Why am I so freaking annoyed? Why do I feel so attacked and stuck in a stance of counter-attack?

“Sorry I’m such a bitch,” I threw over my shoulder about halfway up the stairs.


The sad thing is, I meant it. But, you couldn’t tell from how it sounded.


Just. Shut. Your. Mouth.


Stop talking.


In the silence that followed, my brain scanned it all at warp speed, trying to find balance and perspective in it all.


Wasn’t it nice that Judah took something I said seriously? Took action? Didn’t he deserve points for that?


It was defensiveness that was telling me that I was the only one who takes care of our house, and yet, there he was, searching for the source of a horrid smell, cleaning out a cabinet, and thoughtfully putting everything back.

Thoughtfully in HIS mind.

INTUITIVELY.


If he was putting things back in an organized, intuitive fashion, that meant that I had arranged the cabinet in an unorganized, unintuitive fashion!

This was an attack on my character. On my organizational skills. He used to tell everyone how organized I am. I guess he changed his mind! He apparently knows better. Even though he doesn’t really use what’s in there anyway. When’s the last time he refilled the soap dispenser?


And, I’m back to attacking him as a means of defense.

Why can’t I just be happy? Grateful?


There’s an old internal script that says, “He doesn’t listen to me.”

Then, he does listen to me and takes action. And, it’s too much. Overkill.

I didn’t need him to reorganize my cabinet.
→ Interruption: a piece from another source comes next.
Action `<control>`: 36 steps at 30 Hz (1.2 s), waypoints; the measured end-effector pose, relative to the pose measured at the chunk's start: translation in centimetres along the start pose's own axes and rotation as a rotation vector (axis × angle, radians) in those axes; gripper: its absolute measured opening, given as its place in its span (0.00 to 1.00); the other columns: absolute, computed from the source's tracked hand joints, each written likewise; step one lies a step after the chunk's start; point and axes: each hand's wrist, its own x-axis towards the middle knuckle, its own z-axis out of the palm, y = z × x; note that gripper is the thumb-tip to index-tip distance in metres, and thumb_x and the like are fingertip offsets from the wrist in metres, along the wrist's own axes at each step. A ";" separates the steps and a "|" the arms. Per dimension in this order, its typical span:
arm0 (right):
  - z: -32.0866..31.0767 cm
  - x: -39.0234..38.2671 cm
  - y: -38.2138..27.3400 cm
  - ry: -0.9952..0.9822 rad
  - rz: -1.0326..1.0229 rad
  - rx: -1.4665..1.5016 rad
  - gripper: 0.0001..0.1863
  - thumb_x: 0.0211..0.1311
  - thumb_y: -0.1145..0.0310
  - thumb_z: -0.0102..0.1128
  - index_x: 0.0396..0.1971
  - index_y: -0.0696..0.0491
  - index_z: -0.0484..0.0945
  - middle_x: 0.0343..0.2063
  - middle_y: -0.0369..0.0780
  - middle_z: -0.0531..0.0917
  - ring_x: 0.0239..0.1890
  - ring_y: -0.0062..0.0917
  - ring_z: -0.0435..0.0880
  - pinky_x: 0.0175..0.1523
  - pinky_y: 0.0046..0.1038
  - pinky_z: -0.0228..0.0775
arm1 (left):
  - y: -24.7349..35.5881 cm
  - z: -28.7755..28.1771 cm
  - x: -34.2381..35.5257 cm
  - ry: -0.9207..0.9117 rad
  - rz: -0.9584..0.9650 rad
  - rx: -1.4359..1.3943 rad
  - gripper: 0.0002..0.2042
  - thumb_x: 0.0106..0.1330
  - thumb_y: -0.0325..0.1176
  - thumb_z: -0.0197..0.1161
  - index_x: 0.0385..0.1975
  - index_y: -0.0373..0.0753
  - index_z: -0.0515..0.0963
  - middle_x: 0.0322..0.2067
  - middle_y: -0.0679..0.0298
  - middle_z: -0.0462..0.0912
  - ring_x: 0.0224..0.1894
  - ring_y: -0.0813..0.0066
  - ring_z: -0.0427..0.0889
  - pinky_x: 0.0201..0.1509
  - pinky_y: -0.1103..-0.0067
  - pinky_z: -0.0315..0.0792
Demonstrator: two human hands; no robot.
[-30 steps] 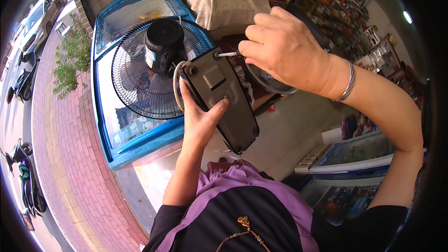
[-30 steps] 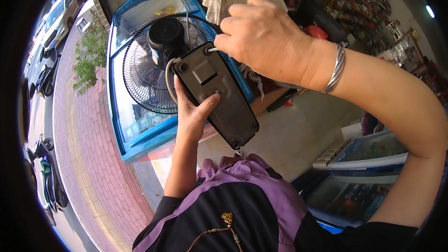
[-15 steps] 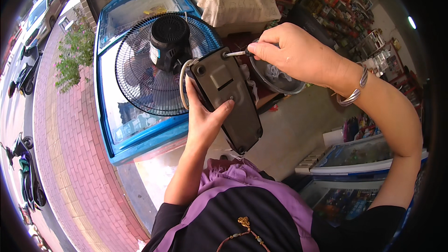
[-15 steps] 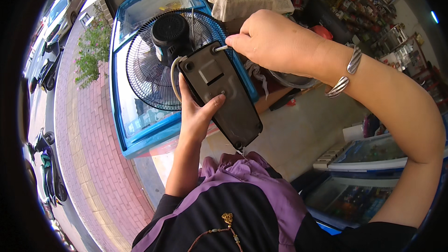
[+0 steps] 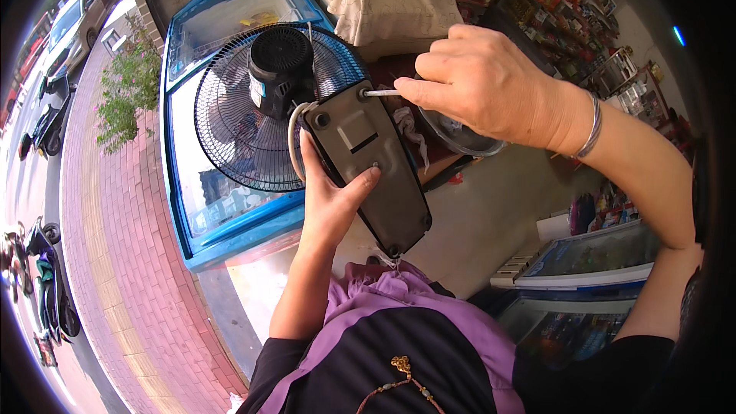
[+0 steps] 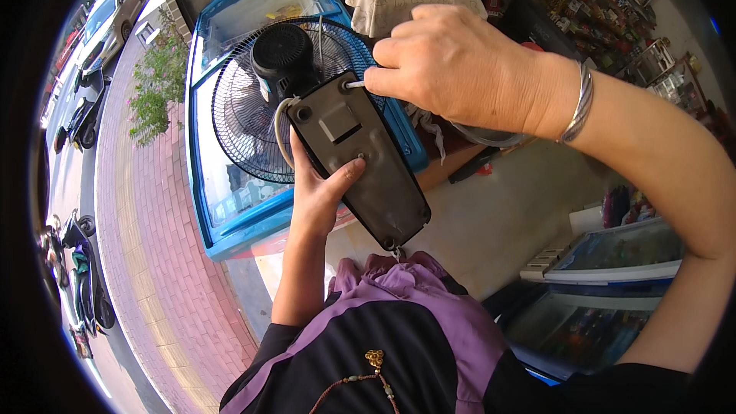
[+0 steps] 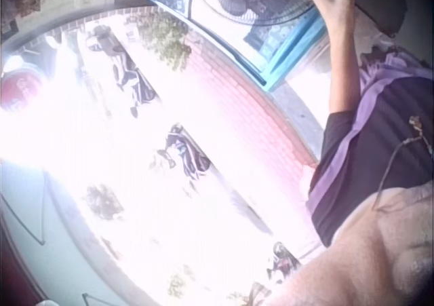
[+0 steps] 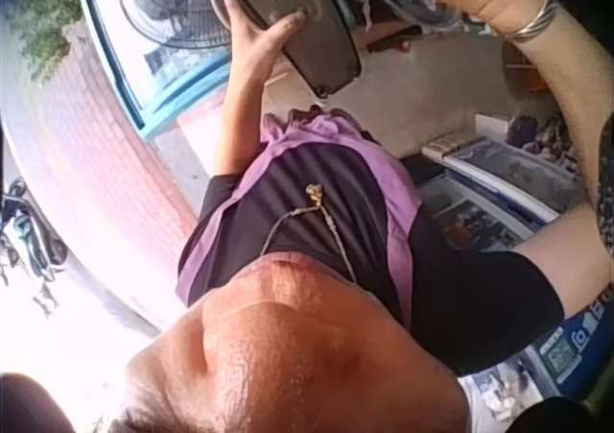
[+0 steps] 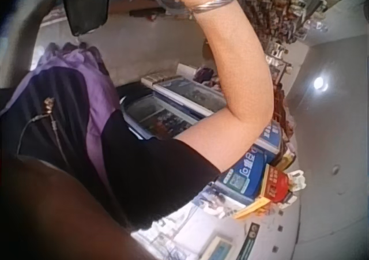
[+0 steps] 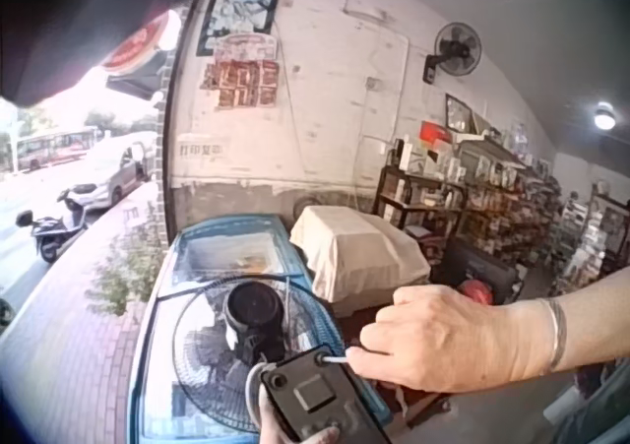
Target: The person uses a screwdriver to loosen and tighten screws on the back of a small black electronic device. They rotate the device to access different screw locations and continue the process repeatedly.
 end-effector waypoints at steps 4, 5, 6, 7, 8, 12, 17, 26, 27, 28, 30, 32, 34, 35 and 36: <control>0.1 0.4 -1.9 0.005 0.395 0.371 0.22 0.57 0.60 0.69 0.49 0.55 0.78 0.31 0.42 0.80 0.34 0.36 0.81 0.41 0.32 0.73 | 0.3 0.1 -0.2 0.016 -0.008 -0.002 0.50 0.56 0.21 0.69 0.72 0.35 0.38 0.59 0.50 0.68 0.58 0.65 0.74 0.59 0.73 0.73; 0.3 0.6 -2.0 0.055 0.483 0.488 0.19 0.64 0.60 0.64 0.48 0.56 0.77 0.32 0.41 0.82 0.33 0.31 0.82 0.41 0.28 0.73 | 0.4 0.1 -0.2 0.026 -0.024 -0.021 0.49 0.56 0.22 0.69 0.72 0.34 0.39 0.59 0.50 0.68 0.58 0.65 0.74 0.60 0.73 0.72; -0.3 1.2 -2.0 -0.062 0.685 0.673 0.18 0.67 0.60 0.62 0.49 0.57 0.77 0.30 0.39 0.81 0.32 0.26 0.80 0.39 0.27 0.72 | 0.2 0.1 -0.2 0.023 -0.019 -0.007 0.49 0.56 0.22 0.69 0.72 0.34 0.39 0.59 0.51 0.68 0.58 0.65 0.73 0.60 0.73 0.72; -1.1 1.7 -2.0 -0.185 0.885 0.856 0.17 0.69 0.60 0.60 0.49 0.58 0.77 0.27 0.36 0.80 0.30 0.21 0.78 0.37 0.25 0.71 | -0.1 0.0 -0.3 0.020 -0.013 0.006 0.49 0.56 0.22 0.69 0.72 0.34 0.39 0.59 0.51 0.68 0.58 0.65 0.73 0.61 0.73 0.72; -1.5 1.8 -2.1 -0.174 1.009 1.010 0.17 0.70 0.61 0.59 0.49 0.59 0.77 0.27 0.35 0.79 0.29 0.19 0.77 0.36 0.23 0.70 | -0.3 -0.1 -0.3 0.018 -0.008 0.021 0.49 0.56 0.22 0.69 0.72 0.34 0.39 0.59 0.51 0.68 0.58 0.65 0.73 0.61 0.72 0.71; -1.6 1.7 -3.0 -0.173 1.267 1.378 0.16 0.71 0.63 0.57 0.47 0.62 0.76 0.24 0.32 0.75 0.26 0.13 0.71 0.32 0.17 0.65 | -0.6 -0.1 -0.2 0.023 0.019 0.022 0.49 0.56 0.23 0.70 0.72 0.34 0.40 0.59 0.51 0.69 0.58 0.64 0.74 0.61 0.72 0.72; -2.0 2.5 -2.0 -0.346 1.441 1.424 0.20 0.74 0.55 0.54 0.38 0.60 0.77 0.14 0.26 0.65 0.13 0.11 0.59 0.18 0.19 0.54 | -0.5 0.0 -0.2 0.027 0.012 0.024 0.49 0.55 0.23 0.70 0.72 0.35 0.41 0.58 0.50 0.70 0.58 0.63 0.74 0.61 0.72 0.71; -0.6 2.0 -1.3 -0.360 0.592 0.327 0.16 0.64 0.60 0.58 0.22 0.57 0.76 0.13 0.43 0.76 0.20 0.35 0.81 0.27 0.35 0.72 | -0.3 -0.3 -0.4 0.016 -0.009 0.004 0.52 0.55 0.23 0.70 0.73 0.35 0.37 0.59 0.49 0.70 0.59 0.63 0.74 0.61 0.72 0.71; -0.7 2.1 -0.8 -0.343 0.417 0.236 0.16 0.64 0.60 0.59 0.21 0.56 0.75 0.13 0.42 0.76 0.20 0.35 0.81 0.27 0.35 0.72 | -0.1 -0.4 -0.5 0.018 -0.021 -0.023 0.52 0.55 0.23 0.70 0.73 0.35 0.37 0.59 0.49 0.70 0.59 0.63 0.74 0.62 0.73 0.71; -0.7 2.1 0.0 -0.324 0.241 0.145 0.16 0.63 0.59 0.60 0.20 0.55 0.75 0.13 0.41 0.76 0.20 0.35 0.81 0.26 0.36 0.71 | 0.2 -0.4 -0.6 0.020 -0.033 -0.051 0.52 0.55 0.23 0.70 0.73 0.35 0.37 0.59 0.49 0.69 0.59 0.64 0.74 0.62 0.73 0.71; -0.8 2.1 0.1 -0.299 -0.037 -0.061 0.13 0.56 0.61 0.63 0.18 0.51 0.73 0.13 0.37 0.76 0.22 0.31 0.81 0.29 0.34 0.72 | 0.1 -0.4 -0.6 0.015 -0.044 -0.046 0.52 0.55 0.23 0.70 0.73 0.35 0.37 0.60 0.49 0.69 0.59 0.64 0.74 0.62 0.73 0.71; -1.3 2.1 0.7 -0.327 -0.178 -0.159 0.10 0.49 0.65 0.65 0.22 0.54 0.74 0.16 0.34 0.73 0.23 0.27 0.75 0.29 0.30 0.68 | -0.3 -0.1 -0.6 -0.006 -0.045 0.019 0.51 0.55 0.22 0.69 0.73 0.35 0.37 0.60 0.50 0.68 0.60 0.64 0.73 0.62 0.73 0.72; -1.8 2.8 0.9 -0.315 -0.279 -0.223 0.13 0.42 0.68 0.64 0.29 0.58 0.78 0.19 0.33 0.72 0.25 0.25 0.72 0.31 0.28 0.66 | -0.1 -0.2 -0.4 0.004 -0.047 -0.026 0.52 0.55 0.22 0.70 0.73 0.35 0.37 0.61 0.50 0.68 0.60 0.64 0.73 0.62 0.73 0.72; -1.5 2.8 0.6 -0.246 -0.204 -0.163 0.13 0.43 0.69 0.64 0.30 0.57 0.78 0.19 0.33 0.72 0.25 0.25 0.72 0.31 0.28 0.66 | 0.0 -0.1 -0.3 0.004 -0.049 -0.050 0.52 0.55 0.22 0.70 0.73 0.35 0.37 0.61 0.50 0.67 0.60 0.64 0.73 0.62 0.73 0.72; -1.0 3.1 0.4 -0.173 -0.150 -0.103 0.13 0.44 0.69 0.64 0.31 0.57 0.79 0.20 0.33 0.72 0.25 0.25 0.72 0.31 0.28 0.66 | -0.1 -0.4 0.0 0.003 -0.050 -0.080 0.52 0.54 0.23 0.71 0.73 0.35 0.37 0.61 0.51 0.68 0.61 0.65 0.72 0.61 0.73 0.72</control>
There was just a smell.


I don’t always know what I want him to do, but it is instantly clear what I don’t want him to do as soon as he does it.

He’s not doing it right.


My right.

The right that benefits me.


I hate this part of me. I don’t understand her. What does she gain?


Part of me feels out of control.

That’s not what I wanted to happen.


Part of me feels defensive.


Oh, you’re going to organize the cabinet, are you?
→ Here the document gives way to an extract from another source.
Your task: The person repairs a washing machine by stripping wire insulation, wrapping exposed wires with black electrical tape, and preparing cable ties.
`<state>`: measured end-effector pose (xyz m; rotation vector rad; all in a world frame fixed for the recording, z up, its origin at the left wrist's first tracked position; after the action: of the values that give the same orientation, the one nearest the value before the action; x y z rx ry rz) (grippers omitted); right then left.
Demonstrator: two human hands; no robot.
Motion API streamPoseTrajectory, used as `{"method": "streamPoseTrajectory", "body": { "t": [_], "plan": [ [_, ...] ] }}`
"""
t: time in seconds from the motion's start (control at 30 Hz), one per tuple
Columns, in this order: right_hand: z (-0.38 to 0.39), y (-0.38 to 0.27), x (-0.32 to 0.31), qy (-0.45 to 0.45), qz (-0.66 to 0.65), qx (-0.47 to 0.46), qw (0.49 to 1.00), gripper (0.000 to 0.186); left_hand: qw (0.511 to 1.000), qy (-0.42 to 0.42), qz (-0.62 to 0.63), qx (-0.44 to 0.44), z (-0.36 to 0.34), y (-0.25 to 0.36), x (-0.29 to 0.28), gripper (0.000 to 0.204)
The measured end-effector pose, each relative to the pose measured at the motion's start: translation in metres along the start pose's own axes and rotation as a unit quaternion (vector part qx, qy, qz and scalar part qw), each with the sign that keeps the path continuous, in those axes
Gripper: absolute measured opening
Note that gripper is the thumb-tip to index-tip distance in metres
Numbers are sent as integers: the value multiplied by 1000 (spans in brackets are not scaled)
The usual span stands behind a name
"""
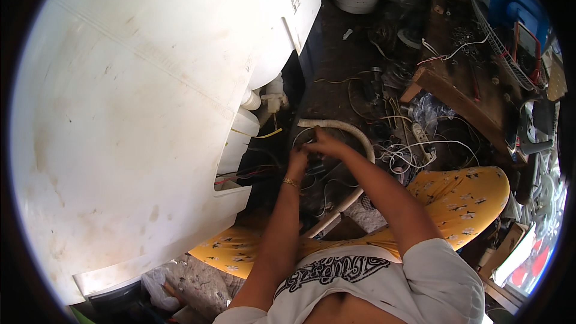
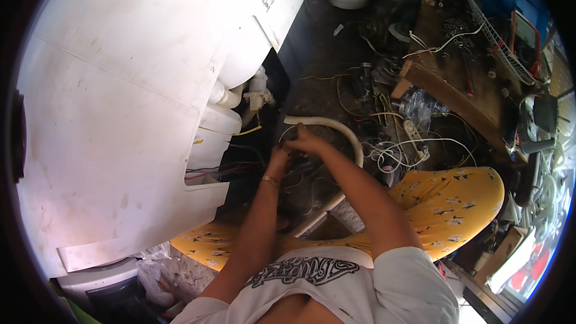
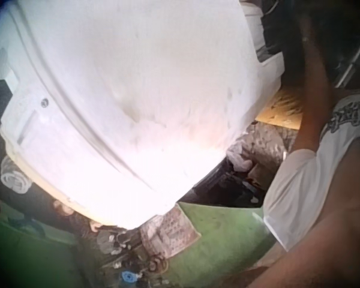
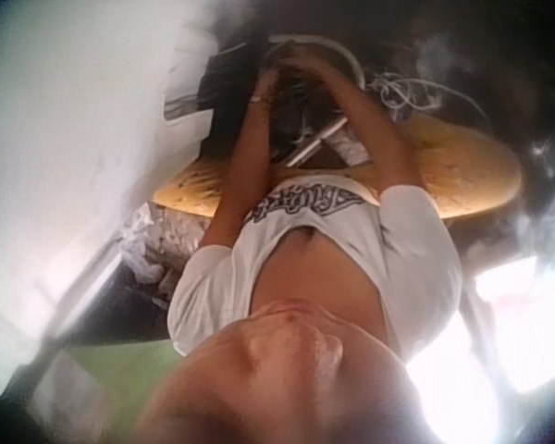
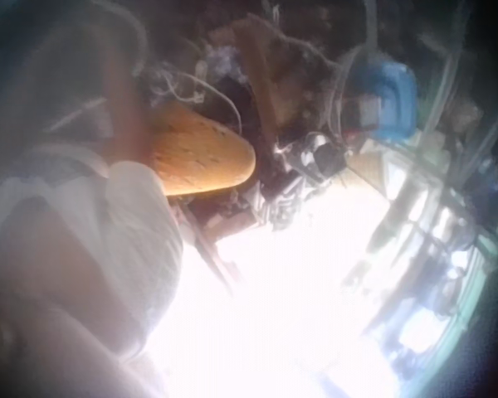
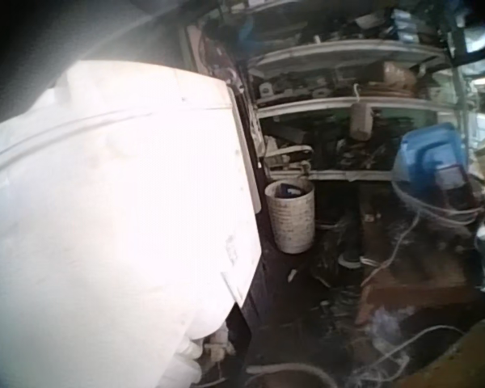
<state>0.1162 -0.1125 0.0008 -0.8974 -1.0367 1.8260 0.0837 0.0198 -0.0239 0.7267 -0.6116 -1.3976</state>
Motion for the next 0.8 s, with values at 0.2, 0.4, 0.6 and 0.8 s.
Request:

I felt good about the choice to calm myself on the couch while he searched for the source of the stench … and then subsequently reorganized my already-organized cabinet.
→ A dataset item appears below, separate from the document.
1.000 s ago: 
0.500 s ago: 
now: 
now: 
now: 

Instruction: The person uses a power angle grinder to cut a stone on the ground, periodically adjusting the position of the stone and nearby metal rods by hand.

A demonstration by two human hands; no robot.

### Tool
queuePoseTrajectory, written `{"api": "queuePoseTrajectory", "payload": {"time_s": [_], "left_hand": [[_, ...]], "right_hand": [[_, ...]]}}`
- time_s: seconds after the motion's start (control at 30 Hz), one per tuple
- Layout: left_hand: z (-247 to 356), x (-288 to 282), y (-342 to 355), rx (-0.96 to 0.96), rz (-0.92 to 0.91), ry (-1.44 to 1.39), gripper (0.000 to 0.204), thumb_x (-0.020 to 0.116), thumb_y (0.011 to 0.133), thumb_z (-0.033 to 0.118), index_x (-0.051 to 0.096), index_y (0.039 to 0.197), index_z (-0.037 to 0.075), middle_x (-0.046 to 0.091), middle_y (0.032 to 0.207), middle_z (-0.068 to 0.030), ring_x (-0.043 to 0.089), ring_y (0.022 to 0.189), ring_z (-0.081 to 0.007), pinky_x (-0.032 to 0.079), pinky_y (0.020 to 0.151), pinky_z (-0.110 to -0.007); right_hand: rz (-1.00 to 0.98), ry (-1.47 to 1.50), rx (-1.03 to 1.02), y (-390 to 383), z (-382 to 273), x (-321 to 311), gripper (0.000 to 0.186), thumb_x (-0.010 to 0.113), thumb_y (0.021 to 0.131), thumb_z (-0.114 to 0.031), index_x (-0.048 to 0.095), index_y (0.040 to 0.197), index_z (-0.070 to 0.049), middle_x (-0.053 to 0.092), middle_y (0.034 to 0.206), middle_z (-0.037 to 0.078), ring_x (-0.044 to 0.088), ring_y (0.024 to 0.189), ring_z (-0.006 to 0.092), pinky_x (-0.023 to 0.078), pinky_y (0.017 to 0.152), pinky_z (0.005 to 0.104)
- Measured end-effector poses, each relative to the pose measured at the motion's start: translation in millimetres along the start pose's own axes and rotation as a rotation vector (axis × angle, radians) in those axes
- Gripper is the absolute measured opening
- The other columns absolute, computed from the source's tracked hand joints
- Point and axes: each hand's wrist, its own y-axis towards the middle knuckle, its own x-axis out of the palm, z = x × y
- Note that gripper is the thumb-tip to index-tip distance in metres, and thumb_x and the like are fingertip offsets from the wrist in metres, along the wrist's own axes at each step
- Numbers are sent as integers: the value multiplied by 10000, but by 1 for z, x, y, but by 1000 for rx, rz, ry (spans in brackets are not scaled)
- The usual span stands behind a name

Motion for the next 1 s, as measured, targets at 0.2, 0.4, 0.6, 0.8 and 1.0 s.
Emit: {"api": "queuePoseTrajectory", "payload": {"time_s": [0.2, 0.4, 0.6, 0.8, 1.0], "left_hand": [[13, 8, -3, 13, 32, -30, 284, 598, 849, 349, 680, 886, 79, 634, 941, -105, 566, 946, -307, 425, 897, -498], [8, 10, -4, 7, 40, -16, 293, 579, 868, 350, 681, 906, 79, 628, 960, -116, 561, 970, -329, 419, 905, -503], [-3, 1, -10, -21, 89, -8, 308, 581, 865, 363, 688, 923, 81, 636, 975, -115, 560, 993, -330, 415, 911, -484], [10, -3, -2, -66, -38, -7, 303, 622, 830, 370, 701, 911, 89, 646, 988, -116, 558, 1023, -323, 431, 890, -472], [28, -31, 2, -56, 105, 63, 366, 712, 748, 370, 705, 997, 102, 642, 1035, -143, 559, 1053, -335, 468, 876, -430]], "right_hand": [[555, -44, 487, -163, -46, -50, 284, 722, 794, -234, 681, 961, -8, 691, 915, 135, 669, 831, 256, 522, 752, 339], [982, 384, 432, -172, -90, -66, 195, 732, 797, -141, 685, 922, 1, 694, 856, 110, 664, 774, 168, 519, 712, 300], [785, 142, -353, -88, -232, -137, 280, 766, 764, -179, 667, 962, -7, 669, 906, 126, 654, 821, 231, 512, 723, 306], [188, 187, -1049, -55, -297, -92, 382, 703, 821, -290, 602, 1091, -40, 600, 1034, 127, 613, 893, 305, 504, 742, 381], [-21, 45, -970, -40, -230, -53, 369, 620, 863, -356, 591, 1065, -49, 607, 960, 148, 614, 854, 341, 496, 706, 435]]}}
I closed my eyes. Breathed deeply. Reflected on the emotions swirling inside me from a place of curiosity.

And then, I got up, marched over, demanded a tour of this brilliantly-intuitive layout, criticized what I could, barked an ungrateful sounding “thank you”, and stomped upstairs in an effort to save him from me. But, not without one last quip, “Sorry I’m such a bitch.”

A statement born of honesty that unfortunately passive-aggressively threw the ball in his court.


Your move. Let it simmer in silence. Or, come tell me I’m not a bitch.